The additional management fees recorded for the period ended January 31, 2007 represents the fair value of the management services provided to us by our former executive officers and directors free of charge. No amounts were accrued during the period ended January 31, 2008 for management fees as the services provided by our executive officers during the period were minimal.

LIQUIDITY AND CAPITAL RESOURCES

Working Capital      
      Percentage
  At January 31, 2008 At July 31, 2007 Increase / (Decrease)
Current Assets $14,451 $31,268 (53.8)%
Current Liabilities (61,732) (5,875) 950.8%
Working Capital (Deficit) $(47,281) $25,393 (286.2)%

Cash Flows    
   Six Months Ended January 31
  2008 2007
Cash Flows from (used in) Operating Activities $(12,223) $(29,150)
Cash Flows from (used in) Investing Activities -- --
Cash Flows from (used in) Financing Activities $(4,541) (910)
Net Increase (decrease) in Cash During Period $(16,764) $(30,060)

The decrease in our working capital at January 31, 2008 as compared to July 31, 2007, from the preceding fiscal period is primarily a result of the fact that we did not earn any significant revenue and had no significant sources of financing during the fiscal period ended January 31, 2008.

On March 7, 2008, we entered into a loan agreement with Little Bay Consulting SA (“Little Bay”) pursuant to which Little Bay agreed to loan us $220,000 at a rate of 5% per annum. The loan from Little Bay is unsecured and repayable by July 1, 2010. We anticipate that we will require substantially more external financing in the near future. Although our former President, Jonathan Moore, had previously agreed to loan us up to $40,000 on an as-needed basis to fund our operations and expenses, we do not expect to be able to obtain additional financing from Mr. Moore in the future. We do not have any additional financing arrangements in place.

In order to obtain additional financing in the future, we anticipate relying upon sales of our common stock and, when available, loans from third parties. However, there is no assurance that we will be able to obtain additional financing from either of these, or any other sources, in the future. Our ability to obtain third party loans is expected to be limited as we are a development stage company without significant assets. If we sell additional shares of our common stock, existing stockholders will experience a dilution of their proportionate interests in our Company.

6


OFF-BALANCE SHEET ARRANGEMENTS

We have no significant off-balance sheet arrangements that have or are reasonably likely to have a current or future effect on our financial condition, changes in financial condition, revenue or expenses, results of operations, liquidity, capital expenditures or capital resources that is material to our stockholders.

CRITICAL ACCOUNTING POLICIES

The financial statements presented with this Quarterly Report on Form 10-QSB have been prepared in accordance with generally accepted accounting principles in the United States of America for interim financial information. These financial statements do not include all information and footnote disclosures required for an annual set of financial statements prepared under United States generally accepted accounting principles. In the opinion of our management, all adjustments (consisting solely of normal recurring accruals) considered necessary for a fair presentation of the financial position, results of operations and cash flows as at January 31, 2008, and for all periods presented in the attached financial statements, have been included.
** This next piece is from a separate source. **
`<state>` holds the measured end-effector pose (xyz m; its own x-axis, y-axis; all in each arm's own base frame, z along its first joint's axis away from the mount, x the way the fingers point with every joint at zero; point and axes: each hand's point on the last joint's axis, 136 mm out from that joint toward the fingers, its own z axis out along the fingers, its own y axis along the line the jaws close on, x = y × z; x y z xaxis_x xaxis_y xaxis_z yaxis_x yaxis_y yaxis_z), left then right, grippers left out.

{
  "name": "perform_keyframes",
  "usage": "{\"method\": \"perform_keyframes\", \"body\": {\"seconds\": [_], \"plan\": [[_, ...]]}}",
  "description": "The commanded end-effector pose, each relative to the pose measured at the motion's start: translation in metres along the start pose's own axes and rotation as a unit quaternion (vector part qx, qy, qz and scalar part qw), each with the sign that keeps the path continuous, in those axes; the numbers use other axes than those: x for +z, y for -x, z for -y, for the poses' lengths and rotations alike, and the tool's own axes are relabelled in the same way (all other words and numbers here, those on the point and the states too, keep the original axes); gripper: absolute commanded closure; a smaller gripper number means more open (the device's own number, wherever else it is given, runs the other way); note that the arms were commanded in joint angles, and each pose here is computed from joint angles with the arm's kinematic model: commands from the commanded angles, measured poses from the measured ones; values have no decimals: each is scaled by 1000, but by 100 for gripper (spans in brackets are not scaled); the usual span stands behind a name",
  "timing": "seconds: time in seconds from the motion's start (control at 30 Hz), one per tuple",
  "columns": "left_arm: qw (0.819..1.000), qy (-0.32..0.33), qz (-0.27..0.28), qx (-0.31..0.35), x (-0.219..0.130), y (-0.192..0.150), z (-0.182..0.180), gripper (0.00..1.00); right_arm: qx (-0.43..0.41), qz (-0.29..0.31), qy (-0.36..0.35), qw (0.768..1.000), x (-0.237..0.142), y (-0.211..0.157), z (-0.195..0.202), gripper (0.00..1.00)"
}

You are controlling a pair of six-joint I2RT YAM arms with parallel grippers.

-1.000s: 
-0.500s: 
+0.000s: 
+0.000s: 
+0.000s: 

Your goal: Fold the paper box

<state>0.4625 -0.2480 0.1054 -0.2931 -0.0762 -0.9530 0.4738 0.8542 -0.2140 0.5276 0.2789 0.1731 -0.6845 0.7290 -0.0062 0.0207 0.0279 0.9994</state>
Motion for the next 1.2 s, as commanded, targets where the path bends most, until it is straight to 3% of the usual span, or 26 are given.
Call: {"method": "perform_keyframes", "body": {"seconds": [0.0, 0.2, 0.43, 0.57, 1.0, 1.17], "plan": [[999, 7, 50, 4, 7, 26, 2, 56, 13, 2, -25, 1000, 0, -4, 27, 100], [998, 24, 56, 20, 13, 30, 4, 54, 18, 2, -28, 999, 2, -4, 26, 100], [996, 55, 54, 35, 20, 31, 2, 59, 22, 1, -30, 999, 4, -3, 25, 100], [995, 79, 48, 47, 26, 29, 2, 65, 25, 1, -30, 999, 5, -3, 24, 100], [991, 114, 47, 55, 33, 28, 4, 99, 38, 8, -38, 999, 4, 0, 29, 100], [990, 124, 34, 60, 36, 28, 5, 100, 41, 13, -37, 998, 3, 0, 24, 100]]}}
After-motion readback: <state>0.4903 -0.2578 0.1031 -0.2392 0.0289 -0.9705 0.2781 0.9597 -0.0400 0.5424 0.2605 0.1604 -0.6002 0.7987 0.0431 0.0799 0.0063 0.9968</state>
Interim results for the six months ended January 31, 2008 are not necessarily indicative of the results that may be expected for the fiscal year as a whole.

Our significant accounting policies are disclosed in the notes to the audited financial statements for the fiscal year ended July 31, 2007 included in our Annual Report on Form 10-KSB filed with the SEC on October 30, 2007.

RISKS AND UNCERTAINTIES

We have an operating deficit and have incurred losses since inception.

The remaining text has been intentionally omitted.